Nell’avvicinamento politico con la Cina di Mao Ze Dong e di Zhou En Lai, re Sihanouk offrì alla Cina un brano altamente simbolico, lodando l’amicizia tra i due popoli. Nello stesso anno, la Corea del Nord offre a Sua Maestà la trascrizione integrale della sua opera in versione sinfonica; la Repubblica Democratica Tedesca la trascrizione in una versione orchestrata alla maniera dei dancing dell’epoca. Grazie a questa scelta di vasta divulgazione e alla generosità degli amici della Cambogia, re Sihanouk, che nel frattempo si era lanciato nella produzione di film e di fiction realizzati professionalmente, poté fare crescere la popolarità delle sue composizioni, incorporandole nelle colonne sonore delle sue opere cinematografiche, dove recitavano membri della Famiglia reale, insieme al capo dello Stato maggiore e attori reali, sempre al servizio di una propaganda di stato per promuovere l’immagine di una Cambogia in pace e serena. Purtroppo, il tormento degli ’70 e il genocidio comunista metterà termine a questa epoca, che molti ricordano ancora come un’era d’oro delle arti performative in Cambogia.

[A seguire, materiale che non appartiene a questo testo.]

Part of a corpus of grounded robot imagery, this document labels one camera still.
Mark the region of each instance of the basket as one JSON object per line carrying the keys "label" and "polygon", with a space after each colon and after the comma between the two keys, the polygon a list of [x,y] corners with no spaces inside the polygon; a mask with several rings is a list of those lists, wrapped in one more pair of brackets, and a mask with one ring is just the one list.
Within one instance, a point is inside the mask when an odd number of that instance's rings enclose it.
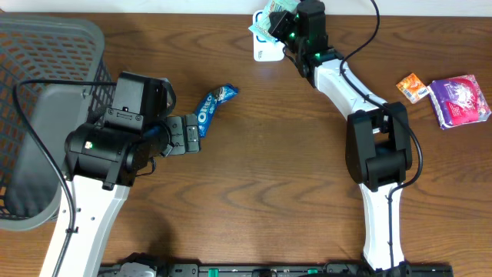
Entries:
{"label": "basket", "polygon": [[[41,157],[41,153],[26,145],[31,138],[28,135],[26,138],[14,110],[12,86],[34,78],[110,82],[111,76],[102,60],[104,47],[101,30],[91,22],[45,16],[0,15],[0,229],[21,231],[41,225],[53,218],[62,195],[56,175],[46,161],[33,169],[49,172],[49,182],[44,185],[40,184],[47,180],[28,182],[25,180],[29,176],[17,176],[15,173],[22,156],[30,158],[33,155],[35,158],[36,155]],[[36,113],[39,99],[46,93],[52,93],[53,89],[60,90],[56,87],[33,84],[20,89],[21,106],[31,120],[34,120],[32,115]],[[97,108],[110,105],[115,93],[114,87],[71,86],[71,90],[74,89],[80,91],[80,111],[76,116],[77,122],[73,122],[76,123],[73,130]],[[56,151],[63,151],[62,148],[63,145],[57,145]],[[63,159],[56,162],[62,166]]]}

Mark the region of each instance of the pink and purple package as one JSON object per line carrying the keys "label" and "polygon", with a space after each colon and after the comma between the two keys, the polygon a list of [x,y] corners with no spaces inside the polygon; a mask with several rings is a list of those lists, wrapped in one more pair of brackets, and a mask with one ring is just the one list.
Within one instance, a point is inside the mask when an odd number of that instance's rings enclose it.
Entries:
{"label": "pink and purple package", "polygon": [[474,75],[433,81],[430,100],[443,130],[486,121],[491,112]]}

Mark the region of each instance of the white backdrop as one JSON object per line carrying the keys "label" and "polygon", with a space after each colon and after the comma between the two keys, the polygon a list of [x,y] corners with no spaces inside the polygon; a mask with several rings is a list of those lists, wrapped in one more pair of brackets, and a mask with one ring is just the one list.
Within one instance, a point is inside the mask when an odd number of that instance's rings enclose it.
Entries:
{"label": "white backdrop", "polygon": [[[369,0],[323,0],[332,15],[373,15]],[[5,12],[252,14],[267,0],[0,0]],[[382,15],[492,16],[492,0],[377,0]]]}

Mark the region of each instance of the orange candy wrapper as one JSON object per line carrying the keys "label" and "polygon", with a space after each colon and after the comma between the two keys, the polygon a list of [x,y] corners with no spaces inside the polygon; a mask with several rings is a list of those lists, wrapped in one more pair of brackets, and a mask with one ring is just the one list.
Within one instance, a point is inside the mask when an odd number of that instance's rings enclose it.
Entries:
{"label": "orange candy wrapper", "polygon": [[414,73],[401,80],[401,82],[397,84],[397,87],[405,96],[407,96],[412,104],[417,103],[429,94],[429,89]]}

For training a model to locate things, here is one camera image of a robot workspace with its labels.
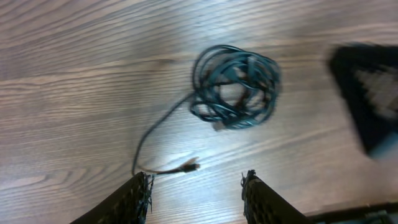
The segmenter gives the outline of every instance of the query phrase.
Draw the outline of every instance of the tangled cable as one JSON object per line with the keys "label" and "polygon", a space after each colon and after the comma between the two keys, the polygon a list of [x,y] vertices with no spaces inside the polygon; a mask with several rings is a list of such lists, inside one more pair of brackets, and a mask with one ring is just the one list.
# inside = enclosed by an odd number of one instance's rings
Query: tangled cable
{"label": "tangled cable", "polygon": [[[229,45],[216,45],[205,50],[193,66],[193,93],[178,101],[144,133],[134,156],[132,174],[148,135],[182,103],[192,98],[191,113],[202,121],[213,123],[216,130],[250,128],[266,121],[274,111],[280,90],[279,76],[278,64],[257,53]],[[221,96],[221,89],[226,85],[244,89],[235,103],[228,103]],[[196,159],[167,171],[141,169],[157,175],[190,172],[199,168]]]}

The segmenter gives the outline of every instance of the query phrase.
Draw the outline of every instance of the cable plug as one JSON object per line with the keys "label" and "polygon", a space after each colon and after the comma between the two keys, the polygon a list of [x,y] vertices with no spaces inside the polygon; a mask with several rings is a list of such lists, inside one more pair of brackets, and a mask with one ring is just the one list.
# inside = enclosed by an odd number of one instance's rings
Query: cable plug
{"label": "cable plug", "polygon": [[192,158],[188,160],[187,162],[184,162],[182,165],[180,165],[180,171],[181,172],[192,172],[200,168],[200,165],[196,163],[199,157]]}
{"label": "cable plug", "polygon": [[187,165],[184,165],[183,167],[181,167],[181,171],[184,173],[187,173],[187,172],[195,171],[198,168],[200,168],[199,164],[187,164]]}

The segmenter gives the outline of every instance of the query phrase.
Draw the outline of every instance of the black cable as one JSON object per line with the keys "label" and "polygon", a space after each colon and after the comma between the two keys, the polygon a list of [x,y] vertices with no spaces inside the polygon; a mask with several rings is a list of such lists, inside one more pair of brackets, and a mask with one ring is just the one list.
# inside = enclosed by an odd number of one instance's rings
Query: black cable
{"label": "black cable", "polygon": [[[270,58],[229,45],[216,45],[201,53],[192,71],[193,93],[178,101],[141,137],[132,163],[135,173],[139,153],[148,135],[163,123],[182,103],[192,98],[190,111],[203,121],[215,124],[215,129],[243,129],[266,121],[275,108],[280,89],[280,70]],[[241,85],[244,92],[235,103],[221,96],[222,86]],[[190,172],[199,165],[191,159],[180,167],[155,174]]]}

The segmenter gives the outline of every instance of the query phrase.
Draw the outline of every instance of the coiled cable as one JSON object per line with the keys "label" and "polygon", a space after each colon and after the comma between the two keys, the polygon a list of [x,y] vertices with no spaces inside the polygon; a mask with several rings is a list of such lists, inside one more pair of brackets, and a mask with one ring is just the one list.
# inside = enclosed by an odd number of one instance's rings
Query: coiled cable
{"label": "coiled cable", "polygon": [[[224,86],[243,88],[235,103],[222,96]],[[216,45],[201,53],[192,70],[193,92],[178,101],[141,137],[132,163],[132,174],[142,145],[148,135],[162,124],[182,103],[192,99],[190,112],[216,130],[244,129],[266,121],[274,111],[280,90],[280,69],[270,58],[230,45]],[[157,175],[190,172],[199,168],[197,158],[167,171],[142,170]]]}

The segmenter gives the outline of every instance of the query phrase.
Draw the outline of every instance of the wood grain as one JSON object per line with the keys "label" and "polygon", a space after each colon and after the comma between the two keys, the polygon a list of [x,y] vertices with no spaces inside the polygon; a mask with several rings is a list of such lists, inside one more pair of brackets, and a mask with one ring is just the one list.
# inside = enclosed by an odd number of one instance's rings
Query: wood grain
{"label": "wood grain", "polygon": [[283,93],[265,125],[214,132],[187,106],[141,163],[202,168],[158,178],[148,223],[245,223],[241,172],[303,213],[398,198],[398,156],[372,161],[325,66],[347,42],[398,44],[398,3],[0,2],[0,222],[69,223],[130,178],[141,134],[190,91],[196,56],[231,44],[276,60]]}

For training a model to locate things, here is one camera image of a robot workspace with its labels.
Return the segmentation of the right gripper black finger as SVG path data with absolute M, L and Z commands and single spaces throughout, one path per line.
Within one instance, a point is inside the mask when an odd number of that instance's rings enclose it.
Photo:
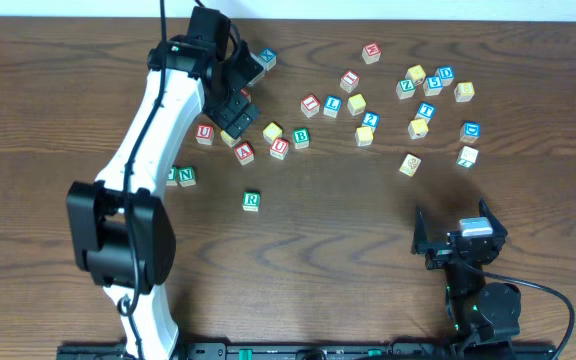
M 420 207 L 415 208 L 415 226 L 413 233 L 413 241 L 411 245 L 411 253 L 417 255 L 425 255 L 430 252 L 438 252 L 449 248 L 449 243 L 446 239 L 439 240 L 438 238 L 431 238 Z
M 490 210 L 489 206 L 486 204 L 485 200 L 481 198 L 478 202 L 479 214 L 481 217 L 485 217 L 493 230 L 493 234 L 495 237 L 507 237 L 508 231 L 507 229 L 501 224 L 501 222 L 493 215 L 492 211 Z

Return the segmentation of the yellow O block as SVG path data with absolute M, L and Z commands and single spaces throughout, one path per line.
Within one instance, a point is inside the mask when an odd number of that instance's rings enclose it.
M 230 148 L 235 147 L 241 141 L 240 137 L 234 138 L 230 136 L 225 130 L 220 132 L 220 136 L 223 142 Z

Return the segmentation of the green B block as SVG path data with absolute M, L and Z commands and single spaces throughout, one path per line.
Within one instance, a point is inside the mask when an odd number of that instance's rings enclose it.
M 296 149 L 309 147 L 310 135 L 307 128 L 298 128 L 293 131 L 293 144 Z

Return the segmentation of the green R block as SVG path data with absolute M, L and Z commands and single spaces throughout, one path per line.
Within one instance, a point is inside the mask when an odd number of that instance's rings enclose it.
M 242 198 L 242 208 L 244 211 L 258 212 L 260 208 L 261 195 L 257 192 L 245 192 Z

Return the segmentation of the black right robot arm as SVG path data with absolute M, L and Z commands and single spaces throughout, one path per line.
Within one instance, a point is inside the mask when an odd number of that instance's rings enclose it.
M 416 210 L 411 252 L 425 257 L 428 270 L 446 277 L 446 308 L 465 346 L 508 341 L 520 332 L 521 293 L 509 283 L 488 283 L 483 267 L 500 254 L 507 229 L 487 204 L 479 215 L 459 221 L 444 240 L 432 240 L 420 209 Z

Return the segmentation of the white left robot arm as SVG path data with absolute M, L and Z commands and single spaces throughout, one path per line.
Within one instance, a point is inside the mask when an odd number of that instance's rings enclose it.
M 127 340 L 62 345 L 59 359 L 184 359 L 165 281 L 176 237 L 163 205 L 186 132 L 206 115 L 236 138 L 259 116 L 241 90 L 264 70 L 220 11 L 197 5 L 188 31 L 148 55 L 142 103 L 119 149 L 92 183 L 74 182 L 66 207 L 77 266 L 111 298 Z

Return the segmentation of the red U block left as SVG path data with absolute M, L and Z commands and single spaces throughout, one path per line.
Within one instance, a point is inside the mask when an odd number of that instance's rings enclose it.
M 214 142 L 215 130 L 211 125 L 200 124 L 197 126 L 195 138 L 199 144 L 212 145 Z

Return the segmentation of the red u block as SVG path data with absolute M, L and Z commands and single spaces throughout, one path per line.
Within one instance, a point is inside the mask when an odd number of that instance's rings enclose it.
M 270 155 L 279 160 L 284 160 L 289 151 L 289 142 L 283 138 L 276 138 L 270 146 Z
M 214 142 L 215 130 L 211 125 L 200 124 L 197 126 L 195 138 L 199 144 L 212 145 Z

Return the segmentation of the red A block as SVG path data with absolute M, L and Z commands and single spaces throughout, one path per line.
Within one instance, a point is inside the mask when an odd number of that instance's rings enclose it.
M 245 166 L 254 160 L 254 150 L 248 142 L 244 142 L 234 149 L 237 160 Z

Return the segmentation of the yellow block near U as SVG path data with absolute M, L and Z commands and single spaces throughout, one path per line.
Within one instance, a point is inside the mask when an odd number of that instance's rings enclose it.
M 283 134 L 282 128 L 275 122 L 270 122 L 263 130 L 263 138 L 272 144 L 277 138 L 281 138 Z

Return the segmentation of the blue X block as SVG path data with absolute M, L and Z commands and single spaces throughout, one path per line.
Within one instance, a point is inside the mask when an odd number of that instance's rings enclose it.
M 263 49 L 259 53 L 259 58 L 261 59 L 266 71 L 270 71 L 277 63 L 277 53 L 270 48 Z

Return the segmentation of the red U block centre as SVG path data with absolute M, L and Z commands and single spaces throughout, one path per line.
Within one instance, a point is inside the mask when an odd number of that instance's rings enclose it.
M 283 138 L 276 138 L 270 146 L 270 155 L 279 160 L 284 160 L 289 151 L 289 142 Z

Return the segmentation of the red I block beside L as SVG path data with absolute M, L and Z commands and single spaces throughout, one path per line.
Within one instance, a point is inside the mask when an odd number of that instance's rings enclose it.
M 311 118 L 320 111 L 320 102 L 315 95 L 310 94 L 301 100 L 301 111 L 307 118 Z

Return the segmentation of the green N block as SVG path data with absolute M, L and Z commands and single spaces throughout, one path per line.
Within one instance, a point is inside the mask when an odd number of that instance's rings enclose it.
M 177 180 L 182 187 L 193 186 L 197 183 L 196 174 L 192 166 L 177 169 Z

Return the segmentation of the yellow snail picture block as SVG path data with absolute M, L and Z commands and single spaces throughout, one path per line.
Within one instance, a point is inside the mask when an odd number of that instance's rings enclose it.
M 420 164 L 420 158 L 412 154 L 407 154 L 399 168 L 399 171 L 409 177 L 413 177 Z

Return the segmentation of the green 7 block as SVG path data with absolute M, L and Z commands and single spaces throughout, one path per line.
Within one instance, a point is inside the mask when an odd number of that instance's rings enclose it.
M 479 151 L 470 146 L 463 146 L 458 154 L 456 164 L 464 168 L 471 168 L 477 160 Z

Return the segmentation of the green J block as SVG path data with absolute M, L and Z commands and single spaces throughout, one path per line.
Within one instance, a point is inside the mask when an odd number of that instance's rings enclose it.
M 167 186 L 177 186 L 178 185 L 178 180 L 177 180 L 178 176 L 177 176 L 177 168 L 176 167 L 172 167 L 169 170 L 168 176 L 167 176 L 167 181 L 166 181 L 166 185 Z

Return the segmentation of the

Appena nuovamente possibile, però, Sua Maestà Sihanouk, dopo il successo degli accordi di Parigi nel 1991 e al suo ritorno trionfale a Phnom Penh il 14 novembre dello stesso anno, si dedicò nuovamente alla composizione e creò l’inno dello Stato di Cambogia, transizione politica che vedrà il ritorno della monarchia nel settembre 1993. Ricompare allora il tradizionale inno nazionale, il Nokoreach, composto da un musicista francese della Coloniale, con delle parole del veneratissimo “Papa buddista”, Samdech Sanghareach Chuon Nat.

La prima strofa dice:

«Gli angeli del paradiso proteggono il nostro re e gli danno felicità e gloria
Per regnare sulle nostre anime e sui nostri destini,
Quello che è, erede dei costruttori sovrani,
Guidando il fiero vecchio Regno
».

Ecco perché in Cambogia la musica, sacra o profana, non può essere slegata dalla sua origine fondamentale, che porta al rispetto del passato per costruire il futuro, nel rispetto delle circostanze presenti. La figura del sovrano è intoccabile, malgrado il terribile passaggio di una dittatura che ha tentato di cancellare ogni forma di arte e di cultura tradizionale. La voce del popolo si è espressa nel 1993 in libere elezioni, sotto il controllo delle Nazioni Unite, con il ritorno alla forma ancestrale di governo che ha portato alla restaurazione della monarchia; ancora oggi le composizioni di re Sihanouk sono conosciute da tutta la gioventù del Paese.